## Problem to work on
Go over each line of the entries below, count those with "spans", and give only the count.
###
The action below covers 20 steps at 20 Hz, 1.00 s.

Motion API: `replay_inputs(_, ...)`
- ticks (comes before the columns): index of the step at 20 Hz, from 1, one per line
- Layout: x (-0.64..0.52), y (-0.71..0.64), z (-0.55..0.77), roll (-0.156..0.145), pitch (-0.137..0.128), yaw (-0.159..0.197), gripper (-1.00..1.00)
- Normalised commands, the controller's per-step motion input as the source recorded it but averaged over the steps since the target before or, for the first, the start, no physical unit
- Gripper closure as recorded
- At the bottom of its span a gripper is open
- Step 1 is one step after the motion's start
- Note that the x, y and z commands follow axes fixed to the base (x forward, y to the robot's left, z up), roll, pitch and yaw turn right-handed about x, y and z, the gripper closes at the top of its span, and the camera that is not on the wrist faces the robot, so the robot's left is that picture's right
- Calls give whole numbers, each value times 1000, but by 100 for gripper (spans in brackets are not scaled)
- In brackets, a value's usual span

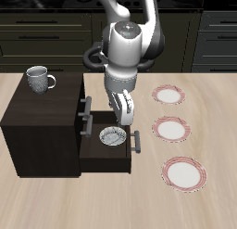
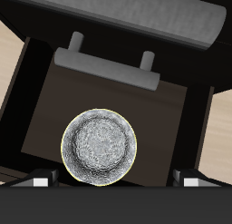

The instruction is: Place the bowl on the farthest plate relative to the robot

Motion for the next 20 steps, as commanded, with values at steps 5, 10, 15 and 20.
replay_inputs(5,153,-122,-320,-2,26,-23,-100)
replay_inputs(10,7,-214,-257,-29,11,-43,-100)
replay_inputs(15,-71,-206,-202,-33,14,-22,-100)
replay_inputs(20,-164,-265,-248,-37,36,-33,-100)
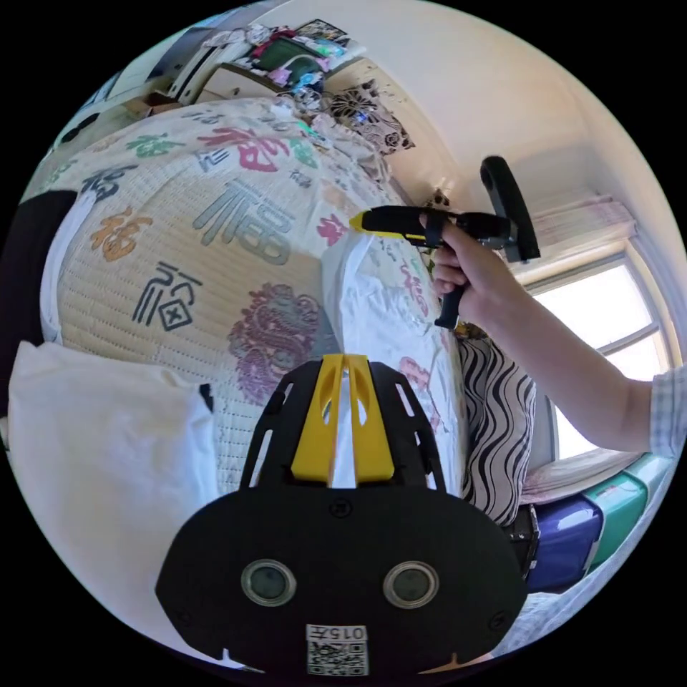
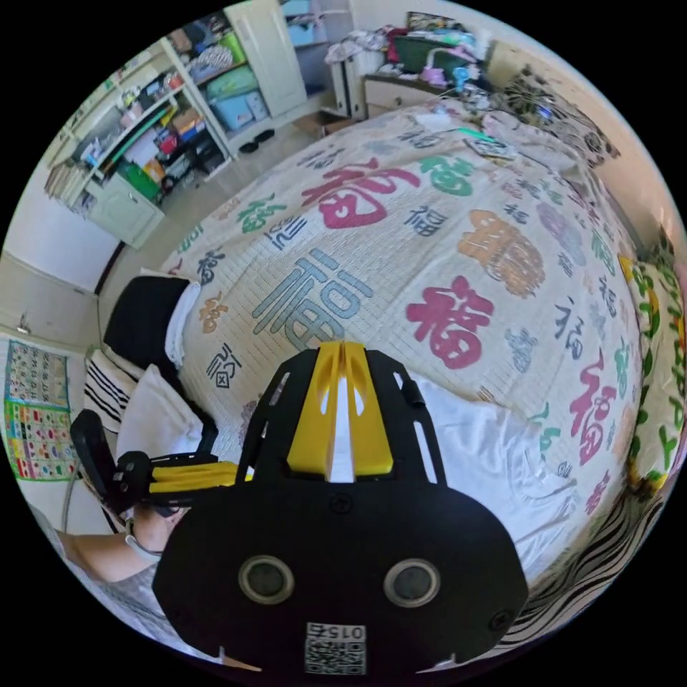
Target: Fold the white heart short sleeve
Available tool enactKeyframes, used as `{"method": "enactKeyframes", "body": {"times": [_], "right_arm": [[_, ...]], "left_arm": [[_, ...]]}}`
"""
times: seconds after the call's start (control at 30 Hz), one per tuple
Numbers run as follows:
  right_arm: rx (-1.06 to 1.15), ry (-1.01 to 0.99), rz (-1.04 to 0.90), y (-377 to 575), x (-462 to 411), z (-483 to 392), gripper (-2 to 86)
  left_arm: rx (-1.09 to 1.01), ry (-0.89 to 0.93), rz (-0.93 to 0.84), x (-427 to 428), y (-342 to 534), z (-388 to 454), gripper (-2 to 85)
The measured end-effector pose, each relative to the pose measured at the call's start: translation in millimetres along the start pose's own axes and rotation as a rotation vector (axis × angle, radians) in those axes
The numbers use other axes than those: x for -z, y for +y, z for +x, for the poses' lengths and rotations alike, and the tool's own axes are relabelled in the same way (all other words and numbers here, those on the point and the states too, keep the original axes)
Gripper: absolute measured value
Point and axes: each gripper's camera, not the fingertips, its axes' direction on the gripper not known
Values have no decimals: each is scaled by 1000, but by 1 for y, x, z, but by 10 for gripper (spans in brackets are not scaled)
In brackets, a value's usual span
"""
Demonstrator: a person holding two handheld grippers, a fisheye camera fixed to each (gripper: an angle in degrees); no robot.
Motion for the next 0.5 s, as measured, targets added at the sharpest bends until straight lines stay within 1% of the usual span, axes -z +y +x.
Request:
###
## Answer
2